Par ailleurs, il faut absolument se pencher sur un certain nombre de questions « majeures », comme l’indemnisation des consommateurs, la distribution d’assurance par Internet, la réglementation du secteur de l’épargne collective et la distribution de produits financiers sans intermédiaire. L’AMF a déjà mené des consultations, mais il est « maintenant temps de décider comment adapter le cadre législatif ». Le ministre va bientôt « arrêter des orientations sur ces sujets en collaboration avec l’AMF ». Il n’a pas voulu en dire plus.
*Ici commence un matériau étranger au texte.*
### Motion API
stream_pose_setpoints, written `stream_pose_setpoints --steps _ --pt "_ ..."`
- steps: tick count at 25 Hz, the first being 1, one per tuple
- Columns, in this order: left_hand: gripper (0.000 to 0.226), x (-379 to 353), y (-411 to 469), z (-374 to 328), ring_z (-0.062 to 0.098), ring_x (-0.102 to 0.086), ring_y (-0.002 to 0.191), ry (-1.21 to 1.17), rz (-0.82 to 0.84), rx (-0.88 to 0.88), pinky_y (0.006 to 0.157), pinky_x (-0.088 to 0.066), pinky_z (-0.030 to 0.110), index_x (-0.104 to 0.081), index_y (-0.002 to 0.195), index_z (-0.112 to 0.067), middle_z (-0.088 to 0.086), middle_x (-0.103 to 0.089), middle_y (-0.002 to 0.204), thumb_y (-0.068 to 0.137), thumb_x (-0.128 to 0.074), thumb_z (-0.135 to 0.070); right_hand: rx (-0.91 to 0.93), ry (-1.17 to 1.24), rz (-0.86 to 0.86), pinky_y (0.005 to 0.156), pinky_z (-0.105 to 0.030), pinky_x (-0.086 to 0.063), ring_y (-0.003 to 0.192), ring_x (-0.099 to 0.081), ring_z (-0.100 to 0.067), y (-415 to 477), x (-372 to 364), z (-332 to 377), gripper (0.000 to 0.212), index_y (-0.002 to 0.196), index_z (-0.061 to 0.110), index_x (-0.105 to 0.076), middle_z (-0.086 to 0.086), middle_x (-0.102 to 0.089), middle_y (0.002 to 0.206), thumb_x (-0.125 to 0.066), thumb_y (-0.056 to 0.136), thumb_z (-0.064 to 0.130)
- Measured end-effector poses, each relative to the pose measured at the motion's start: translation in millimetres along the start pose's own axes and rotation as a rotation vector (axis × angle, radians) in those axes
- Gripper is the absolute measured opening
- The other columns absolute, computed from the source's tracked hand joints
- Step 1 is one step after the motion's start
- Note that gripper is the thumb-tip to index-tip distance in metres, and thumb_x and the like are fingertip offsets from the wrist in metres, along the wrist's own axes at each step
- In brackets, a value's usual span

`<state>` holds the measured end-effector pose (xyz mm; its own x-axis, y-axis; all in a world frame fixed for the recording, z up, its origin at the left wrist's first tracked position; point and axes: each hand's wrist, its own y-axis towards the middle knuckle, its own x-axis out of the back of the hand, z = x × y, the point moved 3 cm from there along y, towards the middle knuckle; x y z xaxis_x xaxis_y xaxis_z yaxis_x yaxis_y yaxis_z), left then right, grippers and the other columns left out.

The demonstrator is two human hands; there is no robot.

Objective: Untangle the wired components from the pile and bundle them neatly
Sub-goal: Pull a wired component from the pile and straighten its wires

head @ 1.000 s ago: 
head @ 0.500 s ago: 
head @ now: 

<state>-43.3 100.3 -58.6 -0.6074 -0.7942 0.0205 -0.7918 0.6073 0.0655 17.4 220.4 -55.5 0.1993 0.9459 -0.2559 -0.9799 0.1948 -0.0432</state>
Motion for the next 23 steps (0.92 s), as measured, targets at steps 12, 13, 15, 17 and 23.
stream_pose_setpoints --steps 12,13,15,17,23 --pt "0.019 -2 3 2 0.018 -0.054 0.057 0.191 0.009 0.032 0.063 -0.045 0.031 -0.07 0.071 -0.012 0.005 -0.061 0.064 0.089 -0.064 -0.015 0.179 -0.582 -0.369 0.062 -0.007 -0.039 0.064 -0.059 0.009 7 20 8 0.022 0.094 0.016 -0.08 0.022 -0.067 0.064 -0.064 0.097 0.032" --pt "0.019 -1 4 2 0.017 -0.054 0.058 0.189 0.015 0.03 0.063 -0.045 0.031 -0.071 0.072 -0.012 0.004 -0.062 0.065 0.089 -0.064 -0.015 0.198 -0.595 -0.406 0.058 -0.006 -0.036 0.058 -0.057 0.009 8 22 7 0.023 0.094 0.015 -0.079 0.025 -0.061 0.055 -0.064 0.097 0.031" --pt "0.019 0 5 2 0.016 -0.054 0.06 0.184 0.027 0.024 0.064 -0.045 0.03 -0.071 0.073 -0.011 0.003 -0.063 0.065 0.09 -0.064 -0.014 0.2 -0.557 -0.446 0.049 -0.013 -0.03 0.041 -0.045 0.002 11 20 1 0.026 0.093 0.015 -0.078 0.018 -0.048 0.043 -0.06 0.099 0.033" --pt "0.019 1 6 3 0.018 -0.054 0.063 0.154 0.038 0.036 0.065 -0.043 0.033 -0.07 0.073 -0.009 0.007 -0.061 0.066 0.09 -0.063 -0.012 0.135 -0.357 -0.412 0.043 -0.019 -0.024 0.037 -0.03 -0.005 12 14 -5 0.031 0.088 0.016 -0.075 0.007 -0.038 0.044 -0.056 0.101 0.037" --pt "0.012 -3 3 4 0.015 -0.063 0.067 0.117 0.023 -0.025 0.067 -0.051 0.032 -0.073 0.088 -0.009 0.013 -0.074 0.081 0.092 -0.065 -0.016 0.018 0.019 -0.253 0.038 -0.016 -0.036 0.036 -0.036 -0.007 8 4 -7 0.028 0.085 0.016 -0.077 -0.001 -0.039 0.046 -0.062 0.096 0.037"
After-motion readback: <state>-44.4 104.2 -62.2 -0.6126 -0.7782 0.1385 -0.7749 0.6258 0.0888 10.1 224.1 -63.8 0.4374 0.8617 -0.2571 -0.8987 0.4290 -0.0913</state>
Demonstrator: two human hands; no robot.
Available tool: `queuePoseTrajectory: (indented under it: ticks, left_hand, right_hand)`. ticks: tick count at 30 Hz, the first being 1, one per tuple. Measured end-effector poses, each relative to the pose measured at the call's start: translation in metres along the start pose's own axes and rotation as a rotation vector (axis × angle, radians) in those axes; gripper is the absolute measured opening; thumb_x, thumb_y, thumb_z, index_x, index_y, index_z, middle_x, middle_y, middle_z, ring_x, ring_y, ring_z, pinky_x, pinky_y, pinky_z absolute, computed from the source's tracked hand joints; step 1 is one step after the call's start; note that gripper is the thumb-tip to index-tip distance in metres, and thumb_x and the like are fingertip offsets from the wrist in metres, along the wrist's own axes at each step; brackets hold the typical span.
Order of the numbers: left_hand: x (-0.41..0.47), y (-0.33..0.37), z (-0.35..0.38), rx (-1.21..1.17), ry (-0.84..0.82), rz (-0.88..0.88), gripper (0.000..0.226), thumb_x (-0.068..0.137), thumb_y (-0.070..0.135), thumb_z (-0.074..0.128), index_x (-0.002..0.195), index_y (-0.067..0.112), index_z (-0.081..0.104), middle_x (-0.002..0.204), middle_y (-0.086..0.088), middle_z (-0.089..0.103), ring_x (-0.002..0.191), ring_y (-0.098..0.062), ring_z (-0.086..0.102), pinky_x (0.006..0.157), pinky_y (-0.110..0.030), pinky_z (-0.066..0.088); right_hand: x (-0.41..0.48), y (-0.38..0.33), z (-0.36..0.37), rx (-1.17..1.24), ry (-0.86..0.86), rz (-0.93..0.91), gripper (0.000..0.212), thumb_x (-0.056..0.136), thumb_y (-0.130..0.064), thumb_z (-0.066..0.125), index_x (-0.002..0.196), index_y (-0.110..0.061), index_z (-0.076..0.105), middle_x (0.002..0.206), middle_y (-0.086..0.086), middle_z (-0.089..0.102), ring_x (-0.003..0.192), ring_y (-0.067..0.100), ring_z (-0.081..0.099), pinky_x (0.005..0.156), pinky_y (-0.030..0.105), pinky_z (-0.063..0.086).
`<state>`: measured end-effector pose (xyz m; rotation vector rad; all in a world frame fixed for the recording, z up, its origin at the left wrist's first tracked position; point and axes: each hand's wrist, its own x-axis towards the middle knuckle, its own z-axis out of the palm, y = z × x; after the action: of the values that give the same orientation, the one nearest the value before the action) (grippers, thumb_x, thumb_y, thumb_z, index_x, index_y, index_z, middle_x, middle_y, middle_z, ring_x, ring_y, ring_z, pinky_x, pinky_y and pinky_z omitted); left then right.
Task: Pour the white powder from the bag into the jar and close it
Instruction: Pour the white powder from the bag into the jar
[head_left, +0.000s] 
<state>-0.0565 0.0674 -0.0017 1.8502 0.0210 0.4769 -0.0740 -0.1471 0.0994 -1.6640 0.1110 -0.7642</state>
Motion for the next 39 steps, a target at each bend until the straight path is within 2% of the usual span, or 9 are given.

Ultime responsable de l’AMF, bien que celle-ci soit autofinancée, M. Marceau a aussi affirmé que son gouvernement n’allait pas « mettre en oeuvre mécaniquement » des réformes visant à combler des carences vécues ailleurs. Par exemple, le seul fait que les États-Unis adoptent telle ou telle nouvelle mesure ne devrait pas inciter les autorités ici à le faire automatiquement, a-t-il dit. En point de presse, le p.-d.g. de l’AMF, Mario Albert, était tout à fait d’accord avec cette affirmation.

6 commentaires
  • François Dugal - Inscrit 16 octobre 2012 08 h 13

    «Les avisés»

    «Les avisés» donnent leur argent à des «conseillers» qui «placent» leur «pécule» dans des «véhicules de placement».
    Heureusement, je ne fais pas parti de ce groupe. Je n'ai jamais acheté ce dont je n'ai pas besoin. Je vis simplement et je n'ai aucune dette.
    Je fais parti de ce groupe qui n'est pas répertorié par l'étude: les gens heureux.

    • Jérôme Brisson - Inscrit 16 octobre 2012 10 h 08

      Mon cher Dugal, digne émule de Diogène,

      Quand on "place" son "pécule", on "achète" rien et on ne se créé aucune dette; on prête. C'est-à-dire qu'on dédie un montant d'argent à des "conseillers" qui ont pour travail de faire fructifier ce montant en l'investissant dans différents "véhicules de placement" (fonds commun de placement, obligations d'épargne, CGI, etc.), de manière à ce qu'on puisse à la retraite vivre non pas seulement "simplement", mais CONFORTABLEMENT...

      ... Par exemple: pour pouvoir se payer une voiture qui peut garder la vitesse sur l'autoroute avec le reste du trafic routier, sans avoir à "cravacher"...

      Au plaisir,

      Warren Buffett

  • Simon Chamberland - Inscrit 16 octobre 2012 09 h 30

    Éducation économique

    Encore pire, avec la réforme Marois le cours d'économie de 5e secondaire fut supprimé, pour faire place à encore plus d'histoire.

  • Serge Grenier - Inscrit 16 octobre 2012 10 h 21

    Simplicité volontaire

    En ce qui me concerne, il y a l'économie réelle dans laquelle on gagne de l'argent en travaillant et l'économie spéculative où les actionnaires cherchent mille et un subterfuge pour aller chercher l'argent des travailleurs sans eux-mêmes avoir à travailler.

    C'est tout ce qu'il y a à savoir là-dessus.

    • Jacques Gagnon - Inscrit 16 octobre 2012 14 h 30

      Le financement monsieur Grenier, le financement. Pensez-y ! Il n'y a pas un seul projet qui ne nécessite un financement. Muhammad Yunus a reçu le prix Nobel de la paix pour son microcrédit en Inde. L'argent aussi est bien qui se vend sous forme de prêts, d'actions, de débentures.

    • Simon Chamberland - Inscrit 16 octobre 2012 16 h 38

      C'est tout ce que vous désirez savoir là-dessus.

      Si nous désirons en connaître plus et que nos enfants en connaissent, c'est à nous de décider. Mais qu'on ne paye pas pour l'ignorance de ceux qui simplifient tout à l'extrême.